* [Input data]:
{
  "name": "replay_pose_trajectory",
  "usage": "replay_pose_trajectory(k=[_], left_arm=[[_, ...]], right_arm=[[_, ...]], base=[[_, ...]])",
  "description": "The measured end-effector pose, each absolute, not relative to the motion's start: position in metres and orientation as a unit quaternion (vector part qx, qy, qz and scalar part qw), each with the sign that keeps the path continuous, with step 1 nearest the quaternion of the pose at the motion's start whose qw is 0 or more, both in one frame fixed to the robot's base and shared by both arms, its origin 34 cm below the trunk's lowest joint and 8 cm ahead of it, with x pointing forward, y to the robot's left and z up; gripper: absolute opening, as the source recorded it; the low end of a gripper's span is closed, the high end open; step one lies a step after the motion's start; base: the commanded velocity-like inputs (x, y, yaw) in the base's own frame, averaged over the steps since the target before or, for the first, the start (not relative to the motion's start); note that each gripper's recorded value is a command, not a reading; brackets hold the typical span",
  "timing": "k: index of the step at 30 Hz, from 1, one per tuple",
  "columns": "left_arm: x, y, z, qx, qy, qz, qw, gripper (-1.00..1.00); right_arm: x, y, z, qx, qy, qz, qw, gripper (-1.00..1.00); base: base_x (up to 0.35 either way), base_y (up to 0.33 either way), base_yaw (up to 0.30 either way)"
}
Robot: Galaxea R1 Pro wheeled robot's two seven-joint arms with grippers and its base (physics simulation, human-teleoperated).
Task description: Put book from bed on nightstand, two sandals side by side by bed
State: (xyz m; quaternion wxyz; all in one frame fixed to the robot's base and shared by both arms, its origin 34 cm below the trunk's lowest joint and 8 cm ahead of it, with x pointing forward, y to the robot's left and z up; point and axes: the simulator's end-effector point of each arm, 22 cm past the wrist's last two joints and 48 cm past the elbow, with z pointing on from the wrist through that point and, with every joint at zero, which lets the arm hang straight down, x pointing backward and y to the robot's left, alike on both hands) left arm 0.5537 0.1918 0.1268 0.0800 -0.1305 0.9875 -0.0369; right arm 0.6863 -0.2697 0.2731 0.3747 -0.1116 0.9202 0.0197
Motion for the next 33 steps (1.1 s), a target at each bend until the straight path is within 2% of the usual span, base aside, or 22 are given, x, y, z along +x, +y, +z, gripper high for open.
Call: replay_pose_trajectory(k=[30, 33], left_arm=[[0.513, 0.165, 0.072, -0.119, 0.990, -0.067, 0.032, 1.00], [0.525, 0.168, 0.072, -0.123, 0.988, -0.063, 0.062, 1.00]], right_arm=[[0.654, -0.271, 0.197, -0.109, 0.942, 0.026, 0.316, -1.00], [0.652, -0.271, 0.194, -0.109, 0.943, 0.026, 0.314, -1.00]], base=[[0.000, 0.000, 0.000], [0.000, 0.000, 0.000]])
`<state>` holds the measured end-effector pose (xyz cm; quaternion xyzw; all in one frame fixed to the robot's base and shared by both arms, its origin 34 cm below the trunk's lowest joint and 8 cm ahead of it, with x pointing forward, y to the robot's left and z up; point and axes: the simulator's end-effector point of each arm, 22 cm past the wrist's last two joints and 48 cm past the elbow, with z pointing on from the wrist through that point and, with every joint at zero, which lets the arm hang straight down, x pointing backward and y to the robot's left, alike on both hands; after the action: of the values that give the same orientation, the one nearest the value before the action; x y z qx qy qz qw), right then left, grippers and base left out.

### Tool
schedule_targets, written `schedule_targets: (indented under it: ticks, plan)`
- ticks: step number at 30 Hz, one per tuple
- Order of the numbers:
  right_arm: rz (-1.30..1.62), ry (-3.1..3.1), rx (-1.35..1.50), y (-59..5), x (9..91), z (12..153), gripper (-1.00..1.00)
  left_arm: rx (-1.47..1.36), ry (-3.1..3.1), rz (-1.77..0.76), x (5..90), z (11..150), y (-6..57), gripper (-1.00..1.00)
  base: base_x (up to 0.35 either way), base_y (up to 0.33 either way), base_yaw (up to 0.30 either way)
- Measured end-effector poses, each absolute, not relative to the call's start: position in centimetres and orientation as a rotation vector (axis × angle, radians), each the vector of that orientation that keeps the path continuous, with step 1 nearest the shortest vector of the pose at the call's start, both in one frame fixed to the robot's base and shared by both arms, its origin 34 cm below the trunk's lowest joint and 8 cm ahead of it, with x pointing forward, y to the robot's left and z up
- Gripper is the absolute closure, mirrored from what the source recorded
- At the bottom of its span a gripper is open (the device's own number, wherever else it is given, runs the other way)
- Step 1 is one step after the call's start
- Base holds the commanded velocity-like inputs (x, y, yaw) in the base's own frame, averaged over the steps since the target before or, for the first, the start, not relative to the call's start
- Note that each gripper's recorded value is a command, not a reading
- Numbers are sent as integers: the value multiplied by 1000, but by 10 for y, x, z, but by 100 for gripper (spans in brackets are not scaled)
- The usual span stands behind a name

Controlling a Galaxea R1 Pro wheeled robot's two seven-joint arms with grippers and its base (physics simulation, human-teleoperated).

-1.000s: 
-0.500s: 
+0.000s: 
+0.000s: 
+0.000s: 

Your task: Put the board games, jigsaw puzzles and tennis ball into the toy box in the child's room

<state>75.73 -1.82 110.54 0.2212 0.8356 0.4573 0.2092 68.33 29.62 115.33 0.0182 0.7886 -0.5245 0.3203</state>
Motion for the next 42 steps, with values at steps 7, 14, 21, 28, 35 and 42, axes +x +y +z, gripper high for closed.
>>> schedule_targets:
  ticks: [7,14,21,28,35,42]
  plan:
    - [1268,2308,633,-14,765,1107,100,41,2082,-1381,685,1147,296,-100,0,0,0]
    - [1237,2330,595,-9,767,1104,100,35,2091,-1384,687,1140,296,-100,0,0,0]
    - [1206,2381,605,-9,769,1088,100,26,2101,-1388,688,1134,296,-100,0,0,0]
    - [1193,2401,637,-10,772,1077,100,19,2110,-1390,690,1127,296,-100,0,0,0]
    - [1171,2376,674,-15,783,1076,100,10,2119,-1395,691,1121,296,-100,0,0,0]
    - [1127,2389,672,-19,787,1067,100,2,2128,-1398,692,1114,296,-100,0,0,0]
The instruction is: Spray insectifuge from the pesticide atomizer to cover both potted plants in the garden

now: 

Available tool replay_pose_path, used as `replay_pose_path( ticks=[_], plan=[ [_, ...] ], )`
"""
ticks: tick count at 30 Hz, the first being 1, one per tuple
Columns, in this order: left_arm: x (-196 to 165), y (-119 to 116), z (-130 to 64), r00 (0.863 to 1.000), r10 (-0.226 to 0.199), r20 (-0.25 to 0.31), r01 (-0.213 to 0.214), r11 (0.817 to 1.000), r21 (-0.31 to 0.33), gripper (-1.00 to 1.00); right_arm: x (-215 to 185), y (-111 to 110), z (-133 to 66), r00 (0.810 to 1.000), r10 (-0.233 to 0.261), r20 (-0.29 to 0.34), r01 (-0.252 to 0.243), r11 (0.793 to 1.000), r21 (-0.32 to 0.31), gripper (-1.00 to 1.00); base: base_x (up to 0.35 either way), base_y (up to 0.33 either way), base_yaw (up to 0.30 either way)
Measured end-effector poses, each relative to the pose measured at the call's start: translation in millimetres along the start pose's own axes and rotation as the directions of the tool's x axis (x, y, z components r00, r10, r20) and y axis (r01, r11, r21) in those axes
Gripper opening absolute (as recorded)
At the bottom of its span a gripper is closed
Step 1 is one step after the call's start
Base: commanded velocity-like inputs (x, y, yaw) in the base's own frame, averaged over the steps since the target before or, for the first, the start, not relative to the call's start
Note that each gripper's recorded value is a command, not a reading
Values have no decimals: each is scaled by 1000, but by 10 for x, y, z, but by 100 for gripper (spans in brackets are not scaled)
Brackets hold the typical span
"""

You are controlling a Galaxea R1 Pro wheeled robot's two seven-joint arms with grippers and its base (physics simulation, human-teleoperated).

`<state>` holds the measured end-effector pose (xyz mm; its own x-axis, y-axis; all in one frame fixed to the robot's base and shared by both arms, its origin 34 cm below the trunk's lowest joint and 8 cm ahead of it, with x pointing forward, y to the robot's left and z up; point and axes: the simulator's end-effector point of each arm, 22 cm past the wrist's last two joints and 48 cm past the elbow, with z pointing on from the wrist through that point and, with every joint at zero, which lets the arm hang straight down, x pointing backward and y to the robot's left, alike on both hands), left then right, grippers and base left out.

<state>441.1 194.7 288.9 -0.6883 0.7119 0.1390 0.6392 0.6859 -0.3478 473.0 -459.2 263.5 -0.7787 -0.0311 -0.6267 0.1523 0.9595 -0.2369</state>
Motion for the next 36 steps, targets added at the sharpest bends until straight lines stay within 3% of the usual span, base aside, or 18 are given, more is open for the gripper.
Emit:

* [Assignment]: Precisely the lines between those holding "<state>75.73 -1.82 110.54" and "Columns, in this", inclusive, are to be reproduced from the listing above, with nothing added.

* [Your response]:
<state>75.73 -1.82 110.54 0.2212 0.8356 0.4573 0.2092 68.33 29.62 115.33 0.0182 0.7886 -0.5245 0.3203</state>
Motion for the next 42 steps, with values at steps 7, 14, 21, 28, 35 and 42, axes +x +y +z, gripper high for closed.
>>> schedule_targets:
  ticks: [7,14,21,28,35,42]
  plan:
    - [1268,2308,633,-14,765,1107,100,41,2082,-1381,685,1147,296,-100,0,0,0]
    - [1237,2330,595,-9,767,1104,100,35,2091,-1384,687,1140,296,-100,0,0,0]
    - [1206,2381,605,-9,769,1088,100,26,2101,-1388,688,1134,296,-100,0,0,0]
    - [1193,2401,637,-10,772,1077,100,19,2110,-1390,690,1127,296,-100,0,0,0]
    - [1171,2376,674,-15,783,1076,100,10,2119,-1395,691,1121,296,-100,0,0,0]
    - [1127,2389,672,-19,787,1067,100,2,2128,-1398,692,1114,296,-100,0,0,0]
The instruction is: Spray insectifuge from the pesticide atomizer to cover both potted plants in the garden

now: 

Available tool replay_pose_path, used as `replay_pose_path( ticks=[_], plan=[ [_, ...] ], )`
"""
ticks: tick count at 30 Hz, the first being 1, one per tuple
Columns, in this order: left_arm: x (-196 to 165), y (-119 to 116), z (-130 to 64), r00 (0.863 to 1.000), r10 (-0.226 to 0.199), r20 (-0.25 to 0.31), r01 (-0.213 to 0.214), r11 (0.817 to 1.000), r21 (-0.31 to 0.33), gripper (-1.00 to 1.00); right_arm: x (-215 to 185), y (-111 to 110), z (-133 to 66), r00 (0.810 to 1.000), r10 (-0.233 to 0.261), r20 (-0.29 to 0.34), r01 (-0.252 to 0.243), r11 (0.793 to 1.000), r21 (-0.32 to 0.31), gripper (-1.00 to 1.00); base: base_x (up to 0.35 either way), base_y (up to 0.33 either way), base_yaw (up to 0.30 either way)

The answer given here is complete.